Uma visão estratégica para a Cultura constitui um elemento essencial para a democracia e para o futuro do País”
Comunicado do Conselho de Ministros de 22 de Abril de 2021
A frase retirada do comunicado do Conselho de Ministros, corresponde há muito ao que pensamos como profissionais da gestão cultural e como cidadãos de um País que possui uma influência cultural no mundo superior à sua demografia e economia.
A cultura, no seu sentido mais elevado, é a capacidade de pensar a realidade de forma autónoma e independente, a partir dos conhecimentos da história da humanidade, das artes e das ciências. É, quanto a nós, função principal da actividade cultural pública informar e formar cidadãos na perspectiva da sua autonomia decisória consciente.
Na UE este debate é sensível, resulta da diversidade cultural e da história europeia de conflitos por hegemonias geopolíticas, linguísticas e religiosas, acresce ainda o actual domínio das indústrias culturais norte-americanas ligadas à promoção de estilos de vida para o consumo. Os valores humanistas continuam uma referência indispensável.
A ideia de “cultura europeia” é equivoca, a diversidade cultural é a sua riqueza.
Portugal necessita definir bases sólidas de uma política cultural que responda à evolução do conhecimento, a necessidades de planeamento, de desenvolvimento cultural educativo e produtivo, que evite emergências casuísticas e promova a regionalização.
Quando há 20 anos a UNESCO propôs a criação de uma Rede Internacional de Observatórios de Políticas Culturais, considerava indispensável a produção pelos países de dados fiáveis e comparáveis, baseados na construção de conceitos comuns, por forma a garantir que as políticas públicas estabelecessem objectivos e programas claros, tendo em vista o desenvolvimento educativo e cultural das populações…
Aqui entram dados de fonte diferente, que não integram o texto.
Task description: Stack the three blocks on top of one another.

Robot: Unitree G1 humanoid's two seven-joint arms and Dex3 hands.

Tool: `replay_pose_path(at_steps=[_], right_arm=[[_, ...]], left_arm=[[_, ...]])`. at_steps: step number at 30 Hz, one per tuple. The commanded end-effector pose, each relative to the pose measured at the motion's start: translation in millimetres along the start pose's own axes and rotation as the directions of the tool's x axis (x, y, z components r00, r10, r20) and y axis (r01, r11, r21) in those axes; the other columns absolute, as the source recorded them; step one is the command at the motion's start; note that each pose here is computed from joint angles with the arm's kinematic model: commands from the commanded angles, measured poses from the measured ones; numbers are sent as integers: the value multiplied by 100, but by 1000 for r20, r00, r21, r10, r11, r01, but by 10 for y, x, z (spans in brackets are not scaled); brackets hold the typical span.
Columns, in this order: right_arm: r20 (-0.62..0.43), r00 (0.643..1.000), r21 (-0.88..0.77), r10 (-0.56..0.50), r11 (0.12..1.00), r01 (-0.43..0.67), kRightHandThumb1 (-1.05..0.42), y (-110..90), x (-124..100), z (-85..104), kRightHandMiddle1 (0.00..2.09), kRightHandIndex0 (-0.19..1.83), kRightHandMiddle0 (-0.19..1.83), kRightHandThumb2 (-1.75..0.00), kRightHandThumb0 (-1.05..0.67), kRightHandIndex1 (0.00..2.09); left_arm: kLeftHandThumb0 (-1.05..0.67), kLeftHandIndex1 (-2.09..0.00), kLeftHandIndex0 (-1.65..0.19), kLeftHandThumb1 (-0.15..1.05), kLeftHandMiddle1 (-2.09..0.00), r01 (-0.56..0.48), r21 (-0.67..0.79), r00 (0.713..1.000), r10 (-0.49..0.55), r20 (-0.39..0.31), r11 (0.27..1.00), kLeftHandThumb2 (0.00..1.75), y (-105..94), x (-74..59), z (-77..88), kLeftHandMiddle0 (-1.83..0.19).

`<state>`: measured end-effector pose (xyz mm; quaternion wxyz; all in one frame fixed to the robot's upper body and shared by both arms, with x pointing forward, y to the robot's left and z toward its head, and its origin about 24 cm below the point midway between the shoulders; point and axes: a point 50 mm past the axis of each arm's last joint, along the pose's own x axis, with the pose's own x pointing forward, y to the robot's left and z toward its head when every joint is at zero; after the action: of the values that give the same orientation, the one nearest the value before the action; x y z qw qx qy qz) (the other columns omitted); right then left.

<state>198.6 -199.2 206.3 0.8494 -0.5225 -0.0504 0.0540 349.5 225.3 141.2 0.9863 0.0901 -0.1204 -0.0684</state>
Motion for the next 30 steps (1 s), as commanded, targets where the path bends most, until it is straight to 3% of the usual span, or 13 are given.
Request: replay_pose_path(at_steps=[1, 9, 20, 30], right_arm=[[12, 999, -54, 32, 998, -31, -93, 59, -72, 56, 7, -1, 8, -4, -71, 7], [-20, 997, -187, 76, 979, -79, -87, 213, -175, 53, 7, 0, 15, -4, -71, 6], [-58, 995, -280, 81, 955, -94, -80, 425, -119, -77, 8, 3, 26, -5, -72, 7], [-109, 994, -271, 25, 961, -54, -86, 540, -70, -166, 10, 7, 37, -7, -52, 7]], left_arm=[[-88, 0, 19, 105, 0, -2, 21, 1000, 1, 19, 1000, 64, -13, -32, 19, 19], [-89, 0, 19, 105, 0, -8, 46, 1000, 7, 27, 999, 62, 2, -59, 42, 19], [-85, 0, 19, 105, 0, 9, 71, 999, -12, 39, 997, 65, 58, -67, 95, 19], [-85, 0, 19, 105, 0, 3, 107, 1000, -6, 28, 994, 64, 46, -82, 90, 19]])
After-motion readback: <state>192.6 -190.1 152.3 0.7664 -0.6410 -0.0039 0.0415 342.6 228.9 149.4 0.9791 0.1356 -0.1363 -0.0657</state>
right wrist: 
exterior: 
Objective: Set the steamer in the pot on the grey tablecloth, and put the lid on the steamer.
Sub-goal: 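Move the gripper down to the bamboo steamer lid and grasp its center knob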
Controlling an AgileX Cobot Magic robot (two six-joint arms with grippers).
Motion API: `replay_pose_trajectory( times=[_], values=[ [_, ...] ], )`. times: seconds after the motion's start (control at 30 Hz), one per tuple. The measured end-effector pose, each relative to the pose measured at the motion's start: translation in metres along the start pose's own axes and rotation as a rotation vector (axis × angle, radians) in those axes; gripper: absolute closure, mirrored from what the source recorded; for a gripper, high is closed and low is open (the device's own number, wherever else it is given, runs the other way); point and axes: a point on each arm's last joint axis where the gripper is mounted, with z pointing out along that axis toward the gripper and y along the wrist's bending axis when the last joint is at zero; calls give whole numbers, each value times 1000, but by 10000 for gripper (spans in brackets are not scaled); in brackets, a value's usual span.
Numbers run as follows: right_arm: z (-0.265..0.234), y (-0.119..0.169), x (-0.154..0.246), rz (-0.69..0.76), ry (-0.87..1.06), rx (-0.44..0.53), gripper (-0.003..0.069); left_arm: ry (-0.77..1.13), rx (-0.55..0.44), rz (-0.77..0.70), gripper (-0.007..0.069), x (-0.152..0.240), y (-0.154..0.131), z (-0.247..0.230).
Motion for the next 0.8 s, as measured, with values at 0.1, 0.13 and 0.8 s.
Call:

O Observatório das Actividades Culturais, extinto no início da última década, foi uma estrutura de investigação e análise que reunia o Ministério da Cultura, Instituto Nacional de Estatística e o Instituto de Ciências Sociais, produziu importantes trabalhos sobre a realidade cultural portuguesa. Não detectamos a criação de qualquer entidade que substituísse o OAC, proporcionando ao País informação quantitativa e qualitativa.
As Universidades Portuguesas são essenciais no processo de desenvolvimento cultural, são necessárias licenciaturas que formem quadros preparados para a gestão dos recursos culturais, com aprendizagem de metodologias e técnicas de trabalho. Na economia da cultura os trabalhos publicados são escassos, aleatoriamente vão surgindo estudos sectoriais de âmbito académico no contexto de Mestrados e Pós-Graduações.
Lacuna prejudicial aos interesses culturais e laborais é a ausência de uma estrutura socioprofissional nacional representativa das dezenas de milhares de profissionais que em Portugal trabalham em bibliotecas, arquivos, museus, teatros, cinemas, monumentos, centros de ciência, companhias de dança, empresas culturais, festivais, comunicação, logística e outras actividades culturais, … Apesar de várias tentativas organizativas essa estrutura socioprofissional nunca avançou.
Significativo que, quase meio século após o 25 de Abril de 1974, seja da iniciativa do Ministério da Cultura a proposta de criação dos Estatuto dos Profissionais da Área da Cultura, documento disponível para consulta pública na Separata do Boletim de Trabalho e Emprego n.º 9, de 5 de maio de 2021.
Num mundo em transformação é evidente a necessidade e urgência de pensar a cultura portuguesa com solidez política e estratégica, como elemento essencial da democracia.